◆ **GOAL OF THE EXERCISE**
Leave out the pictures and repeat the data exactly.

◆ **ENTRIES SHOWN**
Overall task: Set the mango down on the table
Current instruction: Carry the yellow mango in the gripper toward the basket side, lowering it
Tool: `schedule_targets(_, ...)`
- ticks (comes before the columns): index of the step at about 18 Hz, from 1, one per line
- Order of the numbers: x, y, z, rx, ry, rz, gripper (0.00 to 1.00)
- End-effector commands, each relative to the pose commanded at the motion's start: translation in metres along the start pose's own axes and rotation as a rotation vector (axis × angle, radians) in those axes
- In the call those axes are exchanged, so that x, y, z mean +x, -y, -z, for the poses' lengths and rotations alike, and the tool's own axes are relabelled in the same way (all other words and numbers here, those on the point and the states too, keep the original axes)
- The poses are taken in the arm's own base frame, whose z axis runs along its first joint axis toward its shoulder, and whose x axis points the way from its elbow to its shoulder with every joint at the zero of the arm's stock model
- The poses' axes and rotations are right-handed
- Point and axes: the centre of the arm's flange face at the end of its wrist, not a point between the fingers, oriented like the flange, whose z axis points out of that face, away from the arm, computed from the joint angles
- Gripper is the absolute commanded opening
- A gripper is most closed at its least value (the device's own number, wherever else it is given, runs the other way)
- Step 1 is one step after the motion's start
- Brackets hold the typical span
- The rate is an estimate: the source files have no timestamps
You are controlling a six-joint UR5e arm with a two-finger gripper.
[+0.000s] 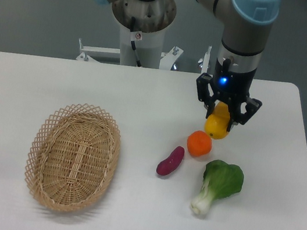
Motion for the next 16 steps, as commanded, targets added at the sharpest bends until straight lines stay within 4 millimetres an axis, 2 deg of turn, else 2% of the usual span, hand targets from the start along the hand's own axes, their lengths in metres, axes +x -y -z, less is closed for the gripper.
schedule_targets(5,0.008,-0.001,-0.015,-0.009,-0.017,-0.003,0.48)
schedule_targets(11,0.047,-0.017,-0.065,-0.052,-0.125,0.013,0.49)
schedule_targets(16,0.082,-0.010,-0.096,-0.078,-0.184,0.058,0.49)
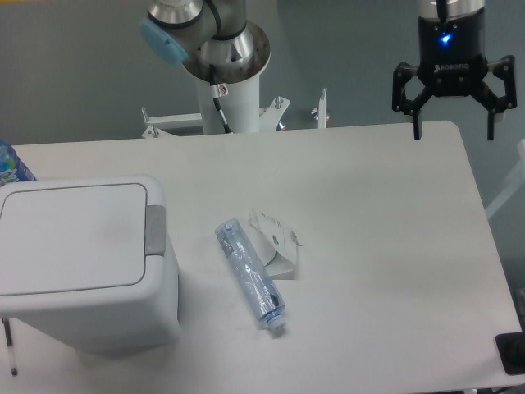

◆ **RESPONSE**
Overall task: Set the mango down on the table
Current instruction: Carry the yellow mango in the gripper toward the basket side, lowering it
Tool: `schedule_targets(_, ...)`
- ticks (comes before the columns): index of the step at about 18 Hz, from 1, one per line
- Order of the numbers: x, y, z, rx, ry, rz, gripper (0.00 to 1.00)
- End-effector commands, each relative to the pose commanded at the motion's start: translation in metres along the start pose's own axes and rotation as a rotation vector (axis × angle, radians) in those axes
- In the call those axes are exchanged, so that x, y, z mean +x, -y, -z, for the poses' lengths and rotations alike, and the tool's own axes are relabelled in the same way (all other words and numbers here, those on the point and the states too, keep the original axes)
- The poses are taken in the arm's own base frame, whose z axis runs along its first joint axis toward its shoulder, and whose x axis points the way from its elbow to its shoulder with every joint at the zero of the arm's stock model
- The poses' axes and rotations are right-handed
- Point and axes: the centre of the arm's flange face at the end of its wrist, not a point between the fingers, oriented like the flange, whose z axis points out of that face, away from the arm, computed from the joint angles
- Gripper is the absolute commanded opening
- A gripper is most closed at its least value (the device's own number, wherever else it is given, runs the other way)
- Step 1 is one step after the motion's start
- Brackets hold the typical span
- The rate is an estimate: the source files have no timestamps
You are controlling a six-joint UR5e arm with a two-finger gripper.
[+0.000s] 
Motion for the next 16 steps, as commanded, targets added at the sharpest bends until straight lines stay within 4 millimetres an axis, 2 deg of turn, else 2% of the usual span, hand targets from the start along the hand's own axes, their lengths in metres, axes +x -y -z, less is closed for the gripper.
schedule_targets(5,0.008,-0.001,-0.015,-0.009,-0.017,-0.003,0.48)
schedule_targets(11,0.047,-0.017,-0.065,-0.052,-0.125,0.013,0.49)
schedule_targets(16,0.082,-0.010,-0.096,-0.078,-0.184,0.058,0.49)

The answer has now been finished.